- _WHAT TO DO_:
Starting with the first line and ending with the one that holds "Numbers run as", retype the entries exactly.

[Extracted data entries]

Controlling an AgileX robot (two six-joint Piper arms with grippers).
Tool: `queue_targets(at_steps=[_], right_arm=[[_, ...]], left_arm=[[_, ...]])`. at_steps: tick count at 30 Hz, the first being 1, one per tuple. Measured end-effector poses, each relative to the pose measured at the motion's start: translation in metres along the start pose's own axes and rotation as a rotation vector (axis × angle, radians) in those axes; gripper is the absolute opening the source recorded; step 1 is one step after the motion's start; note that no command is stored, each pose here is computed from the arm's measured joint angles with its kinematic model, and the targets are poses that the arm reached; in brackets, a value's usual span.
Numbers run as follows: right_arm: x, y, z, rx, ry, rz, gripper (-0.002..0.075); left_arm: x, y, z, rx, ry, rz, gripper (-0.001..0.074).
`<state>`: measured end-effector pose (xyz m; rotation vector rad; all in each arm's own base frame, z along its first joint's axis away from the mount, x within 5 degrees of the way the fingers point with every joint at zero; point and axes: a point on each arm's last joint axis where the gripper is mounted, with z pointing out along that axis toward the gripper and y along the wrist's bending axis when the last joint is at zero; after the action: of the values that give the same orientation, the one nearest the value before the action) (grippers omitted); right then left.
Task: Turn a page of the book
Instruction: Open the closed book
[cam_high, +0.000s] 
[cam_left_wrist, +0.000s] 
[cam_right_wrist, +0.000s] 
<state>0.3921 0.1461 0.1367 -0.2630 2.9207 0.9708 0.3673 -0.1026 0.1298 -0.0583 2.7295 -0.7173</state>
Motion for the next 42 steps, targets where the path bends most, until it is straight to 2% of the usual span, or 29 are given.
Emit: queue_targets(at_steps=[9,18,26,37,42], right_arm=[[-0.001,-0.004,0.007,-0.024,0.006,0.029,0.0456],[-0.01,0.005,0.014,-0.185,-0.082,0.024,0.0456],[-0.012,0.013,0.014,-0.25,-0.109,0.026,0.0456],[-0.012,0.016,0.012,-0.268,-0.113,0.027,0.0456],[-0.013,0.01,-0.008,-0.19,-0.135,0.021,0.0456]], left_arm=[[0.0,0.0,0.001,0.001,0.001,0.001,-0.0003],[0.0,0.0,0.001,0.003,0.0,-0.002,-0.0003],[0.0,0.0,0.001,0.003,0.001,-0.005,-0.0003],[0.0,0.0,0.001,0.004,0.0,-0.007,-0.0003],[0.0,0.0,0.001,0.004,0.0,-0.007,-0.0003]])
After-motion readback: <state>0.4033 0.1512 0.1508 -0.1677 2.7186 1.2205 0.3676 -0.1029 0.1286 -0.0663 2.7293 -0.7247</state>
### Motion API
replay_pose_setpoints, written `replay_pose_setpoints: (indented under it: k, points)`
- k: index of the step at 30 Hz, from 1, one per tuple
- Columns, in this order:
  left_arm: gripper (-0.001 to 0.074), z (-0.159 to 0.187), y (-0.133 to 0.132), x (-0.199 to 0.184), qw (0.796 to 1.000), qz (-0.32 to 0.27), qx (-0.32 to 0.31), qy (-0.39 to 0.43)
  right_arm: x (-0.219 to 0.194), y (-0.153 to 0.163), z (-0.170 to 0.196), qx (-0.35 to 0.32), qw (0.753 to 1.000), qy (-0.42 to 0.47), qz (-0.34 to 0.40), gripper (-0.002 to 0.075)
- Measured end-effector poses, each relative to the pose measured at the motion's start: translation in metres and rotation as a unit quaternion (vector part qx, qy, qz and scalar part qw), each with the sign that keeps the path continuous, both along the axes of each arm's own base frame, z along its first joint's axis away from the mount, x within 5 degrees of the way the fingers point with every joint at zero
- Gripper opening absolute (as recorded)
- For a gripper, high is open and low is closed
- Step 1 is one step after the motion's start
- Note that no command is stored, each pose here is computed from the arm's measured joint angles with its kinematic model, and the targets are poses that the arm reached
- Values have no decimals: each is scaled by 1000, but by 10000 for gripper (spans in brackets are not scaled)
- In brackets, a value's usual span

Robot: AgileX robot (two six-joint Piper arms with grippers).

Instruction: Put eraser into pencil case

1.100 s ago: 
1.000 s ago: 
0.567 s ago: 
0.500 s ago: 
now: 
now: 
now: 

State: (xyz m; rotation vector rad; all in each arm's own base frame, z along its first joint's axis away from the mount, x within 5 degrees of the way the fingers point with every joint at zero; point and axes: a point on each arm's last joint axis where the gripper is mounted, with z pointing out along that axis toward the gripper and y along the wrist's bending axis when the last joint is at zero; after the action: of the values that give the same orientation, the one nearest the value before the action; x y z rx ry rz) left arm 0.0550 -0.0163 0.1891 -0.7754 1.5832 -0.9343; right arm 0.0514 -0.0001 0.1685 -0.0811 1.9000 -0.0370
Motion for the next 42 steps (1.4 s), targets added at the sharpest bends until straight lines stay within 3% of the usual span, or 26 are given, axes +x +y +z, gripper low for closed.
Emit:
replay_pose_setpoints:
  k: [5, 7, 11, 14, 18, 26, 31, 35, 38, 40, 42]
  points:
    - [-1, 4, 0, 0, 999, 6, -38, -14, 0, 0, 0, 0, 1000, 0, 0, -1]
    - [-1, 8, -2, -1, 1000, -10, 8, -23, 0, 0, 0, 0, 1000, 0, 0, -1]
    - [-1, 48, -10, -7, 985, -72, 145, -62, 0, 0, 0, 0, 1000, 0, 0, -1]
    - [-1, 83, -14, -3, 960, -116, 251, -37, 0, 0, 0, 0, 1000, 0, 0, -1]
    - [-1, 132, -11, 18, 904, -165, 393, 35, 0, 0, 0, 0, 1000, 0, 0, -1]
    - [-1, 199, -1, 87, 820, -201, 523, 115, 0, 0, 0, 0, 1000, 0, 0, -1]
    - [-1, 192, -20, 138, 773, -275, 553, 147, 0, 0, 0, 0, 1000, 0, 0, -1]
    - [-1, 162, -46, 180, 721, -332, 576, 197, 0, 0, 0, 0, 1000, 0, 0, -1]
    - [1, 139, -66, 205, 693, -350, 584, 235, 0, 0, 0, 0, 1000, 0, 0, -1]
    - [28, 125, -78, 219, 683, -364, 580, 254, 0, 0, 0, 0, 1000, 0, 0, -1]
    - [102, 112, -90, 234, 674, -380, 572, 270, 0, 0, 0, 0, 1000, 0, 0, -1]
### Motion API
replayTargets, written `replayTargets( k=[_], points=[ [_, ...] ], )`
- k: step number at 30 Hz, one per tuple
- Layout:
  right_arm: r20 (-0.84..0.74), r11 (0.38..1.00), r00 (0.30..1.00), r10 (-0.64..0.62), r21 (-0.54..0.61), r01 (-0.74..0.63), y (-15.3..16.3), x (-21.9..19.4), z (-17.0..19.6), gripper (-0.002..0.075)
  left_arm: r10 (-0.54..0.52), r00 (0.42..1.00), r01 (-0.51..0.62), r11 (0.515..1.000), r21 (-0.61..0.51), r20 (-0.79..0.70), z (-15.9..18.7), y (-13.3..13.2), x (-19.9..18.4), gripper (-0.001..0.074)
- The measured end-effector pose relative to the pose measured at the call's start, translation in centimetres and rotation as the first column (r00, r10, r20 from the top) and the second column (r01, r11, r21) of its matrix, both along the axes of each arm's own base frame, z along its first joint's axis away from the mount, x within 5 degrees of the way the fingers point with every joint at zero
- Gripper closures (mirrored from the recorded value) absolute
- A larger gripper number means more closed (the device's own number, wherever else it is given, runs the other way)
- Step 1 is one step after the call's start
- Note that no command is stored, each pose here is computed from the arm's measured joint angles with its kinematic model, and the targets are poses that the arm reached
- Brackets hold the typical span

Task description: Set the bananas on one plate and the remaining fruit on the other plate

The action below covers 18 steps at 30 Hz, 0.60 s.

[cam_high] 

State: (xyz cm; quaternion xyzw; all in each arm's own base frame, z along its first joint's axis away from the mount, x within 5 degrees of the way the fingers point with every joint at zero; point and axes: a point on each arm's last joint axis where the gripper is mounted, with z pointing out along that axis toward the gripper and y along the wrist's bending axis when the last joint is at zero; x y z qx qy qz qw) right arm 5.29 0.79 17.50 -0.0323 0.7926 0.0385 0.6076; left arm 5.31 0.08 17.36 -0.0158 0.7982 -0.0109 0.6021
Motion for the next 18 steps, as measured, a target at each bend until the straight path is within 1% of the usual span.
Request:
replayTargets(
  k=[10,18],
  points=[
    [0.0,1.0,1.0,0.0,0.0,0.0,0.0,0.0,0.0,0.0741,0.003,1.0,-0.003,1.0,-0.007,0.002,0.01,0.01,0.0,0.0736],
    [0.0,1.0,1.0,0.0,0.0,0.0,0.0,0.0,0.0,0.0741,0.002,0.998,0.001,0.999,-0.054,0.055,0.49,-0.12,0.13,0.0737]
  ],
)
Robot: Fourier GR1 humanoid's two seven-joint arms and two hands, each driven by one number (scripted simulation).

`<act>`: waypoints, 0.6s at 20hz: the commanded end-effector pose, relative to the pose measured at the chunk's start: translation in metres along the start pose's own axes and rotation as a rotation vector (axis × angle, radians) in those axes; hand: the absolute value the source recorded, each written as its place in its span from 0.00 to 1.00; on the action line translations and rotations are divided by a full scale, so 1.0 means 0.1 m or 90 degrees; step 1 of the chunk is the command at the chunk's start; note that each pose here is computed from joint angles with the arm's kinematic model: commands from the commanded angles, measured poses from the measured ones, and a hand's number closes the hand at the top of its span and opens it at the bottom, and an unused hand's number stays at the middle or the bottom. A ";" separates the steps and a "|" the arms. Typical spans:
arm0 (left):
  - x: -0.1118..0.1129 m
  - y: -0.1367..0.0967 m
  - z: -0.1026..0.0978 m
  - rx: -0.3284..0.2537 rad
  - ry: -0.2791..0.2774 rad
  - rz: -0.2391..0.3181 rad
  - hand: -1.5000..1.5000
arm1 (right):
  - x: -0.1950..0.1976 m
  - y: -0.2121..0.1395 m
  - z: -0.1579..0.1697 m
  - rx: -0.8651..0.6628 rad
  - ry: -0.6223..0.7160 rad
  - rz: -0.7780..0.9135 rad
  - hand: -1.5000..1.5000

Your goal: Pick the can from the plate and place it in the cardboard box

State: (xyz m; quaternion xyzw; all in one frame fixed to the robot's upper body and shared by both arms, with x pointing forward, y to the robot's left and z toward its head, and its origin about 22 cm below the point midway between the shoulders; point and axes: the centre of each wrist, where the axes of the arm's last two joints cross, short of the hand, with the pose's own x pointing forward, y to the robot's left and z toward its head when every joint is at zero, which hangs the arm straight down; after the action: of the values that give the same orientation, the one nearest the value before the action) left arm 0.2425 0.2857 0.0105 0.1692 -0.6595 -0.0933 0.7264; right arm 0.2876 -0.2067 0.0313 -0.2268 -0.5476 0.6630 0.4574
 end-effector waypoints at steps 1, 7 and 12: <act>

- _RESULT OF THIS EXERCISE_:
Controlling an AgileX robot (two six-joint Piper arms with grippers).
Tool: `queue_targets(at_steps=[_], right_arm=[[_, ...]], left_arm=[[_, ...]])`. at_steps: tick count at 30 Hz, the first being 1, one per tuple. Measured end-effector poses, each relative to the pose measured at the motion's start: translation in metres along the start pose's own axes and rotation as a rotation vector (axis × angle, radians) in those axes; gripper is the absolute opening the source recorded; step 1 is one step after the motion's start; note that no command is stored, each pose here is computed from the arm's measured joint angles with its kinematic model, and the targets are poses that the arm reached; in brackets, a value's usual span.
Numbers run as follows: right_arm: x, y, z, rx, ry, rz, gripper (-0.002..0.075); left_arm: x, y, z, rx, ry, rz, gripper (-0.001..0.074).

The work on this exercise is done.